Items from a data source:
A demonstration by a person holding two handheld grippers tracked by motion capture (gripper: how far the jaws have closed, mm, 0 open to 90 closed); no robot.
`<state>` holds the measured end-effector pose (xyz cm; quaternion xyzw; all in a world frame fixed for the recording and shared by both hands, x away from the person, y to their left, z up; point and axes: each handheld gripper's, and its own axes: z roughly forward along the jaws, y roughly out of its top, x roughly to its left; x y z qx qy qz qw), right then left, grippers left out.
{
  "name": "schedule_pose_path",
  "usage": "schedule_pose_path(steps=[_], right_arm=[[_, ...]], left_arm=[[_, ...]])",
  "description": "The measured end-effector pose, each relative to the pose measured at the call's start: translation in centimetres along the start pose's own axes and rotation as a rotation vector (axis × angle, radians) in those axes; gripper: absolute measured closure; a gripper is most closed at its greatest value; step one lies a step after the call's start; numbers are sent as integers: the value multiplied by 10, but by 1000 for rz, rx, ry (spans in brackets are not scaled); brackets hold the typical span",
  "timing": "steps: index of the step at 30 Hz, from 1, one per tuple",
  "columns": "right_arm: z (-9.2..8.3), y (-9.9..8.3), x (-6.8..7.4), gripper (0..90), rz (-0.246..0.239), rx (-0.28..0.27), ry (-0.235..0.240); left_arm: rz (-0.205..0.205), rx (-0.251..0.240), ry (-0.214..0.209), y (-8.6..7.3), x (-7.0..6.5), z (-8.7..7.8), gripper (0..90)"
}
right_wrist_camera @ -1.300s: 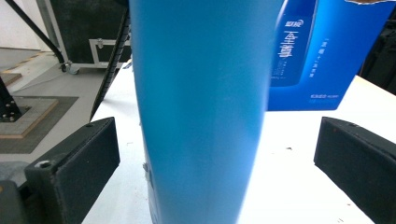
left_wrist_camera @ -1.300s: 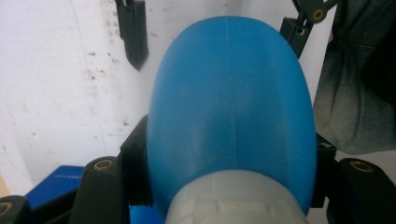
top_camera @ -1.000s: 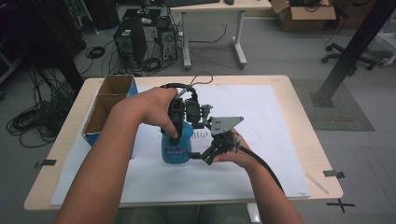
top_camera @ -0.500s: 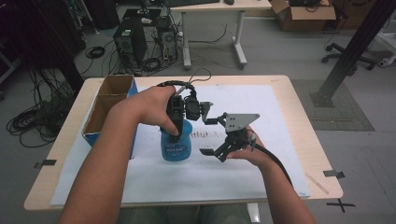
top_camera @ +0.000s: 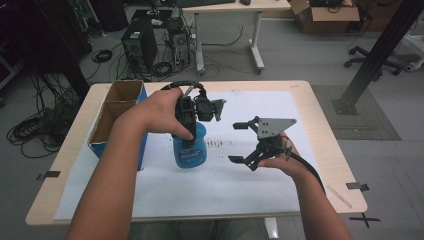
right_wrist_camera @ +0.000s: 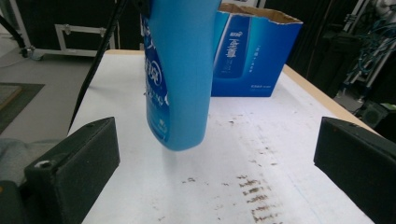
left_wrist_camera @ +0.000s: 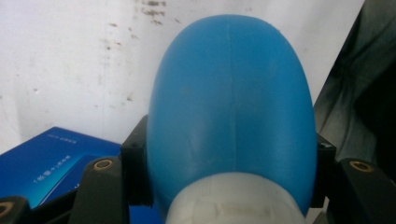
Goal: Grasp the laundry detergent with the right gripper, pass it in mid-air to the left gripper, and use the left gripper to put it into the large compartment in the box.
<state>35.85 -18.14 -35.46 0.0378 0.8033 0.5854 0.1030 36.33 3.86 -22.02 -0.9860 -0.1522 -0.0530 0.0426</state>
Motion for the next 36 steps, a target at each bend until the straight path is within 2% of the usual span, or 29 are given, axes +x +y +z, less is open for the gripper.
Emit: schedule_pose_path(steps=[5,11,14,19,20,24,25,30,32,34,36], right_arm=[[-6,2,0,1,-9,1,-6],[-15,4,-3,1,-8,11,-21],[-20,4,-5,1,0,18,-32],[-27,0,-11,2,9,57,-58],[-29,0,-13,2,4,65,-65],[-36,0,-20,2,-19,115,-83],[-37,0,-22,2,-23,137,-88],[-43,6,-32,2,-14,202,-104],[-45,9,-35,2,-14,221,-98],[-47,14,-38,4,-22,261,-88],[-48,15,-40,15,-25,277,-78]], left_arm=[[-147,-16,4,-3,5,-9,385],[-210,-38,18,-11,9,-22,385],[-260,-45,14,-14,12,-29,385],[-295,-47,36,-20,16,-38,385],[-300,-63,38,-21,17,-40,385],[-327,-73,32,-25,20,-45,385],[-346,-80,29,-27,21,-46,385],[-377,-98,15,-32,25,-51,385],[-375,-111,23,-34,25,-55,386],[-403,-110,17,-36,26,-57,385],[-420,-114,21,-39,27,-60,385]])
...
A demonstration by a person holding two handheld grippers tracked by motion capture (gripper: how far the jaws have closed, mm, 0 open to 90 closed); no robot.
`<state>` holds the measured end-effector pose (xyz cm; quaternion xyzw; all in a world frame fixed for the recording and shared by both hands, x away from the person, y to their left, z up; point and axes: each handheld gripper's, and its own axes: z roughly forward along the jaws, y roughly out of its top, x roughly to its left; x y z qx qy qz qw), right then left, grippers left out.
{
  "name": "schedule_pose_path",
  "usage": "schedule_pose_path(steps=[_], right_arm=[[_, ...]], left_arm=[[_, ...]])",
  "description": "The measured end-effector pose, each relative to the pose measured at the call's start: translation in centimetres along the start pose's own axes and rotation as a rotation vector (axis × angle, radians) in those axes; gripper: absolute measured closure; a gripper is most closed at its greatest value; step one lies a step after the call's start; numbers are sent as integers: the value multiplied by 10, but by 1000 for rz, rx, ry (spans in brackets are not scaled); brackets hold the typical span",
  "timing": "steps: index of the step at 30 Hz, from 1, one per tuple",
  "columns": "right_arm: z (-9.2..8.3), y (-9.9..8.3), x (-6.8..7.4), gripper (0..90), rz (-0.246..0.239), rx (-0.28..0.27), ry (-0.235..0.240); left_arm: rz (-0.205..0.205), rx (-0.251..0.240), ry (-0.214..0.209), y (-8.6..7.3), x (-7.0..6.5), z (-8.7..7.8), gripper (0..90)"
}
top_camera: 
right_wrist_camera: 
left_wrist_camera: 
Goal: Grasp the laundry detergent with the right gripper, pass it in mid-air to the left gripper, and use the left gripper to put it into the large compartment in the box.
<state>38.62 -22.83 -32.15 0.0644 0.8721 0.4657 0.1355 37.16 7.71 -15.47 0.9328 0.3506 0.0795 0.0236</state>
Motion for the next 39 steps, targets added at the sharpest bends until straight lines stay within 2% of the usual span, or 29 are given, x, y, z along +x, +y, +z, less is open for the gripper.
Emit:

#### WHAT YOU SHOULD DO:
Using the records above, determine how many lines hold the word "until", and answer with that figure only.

#### FINISHED TASK:
2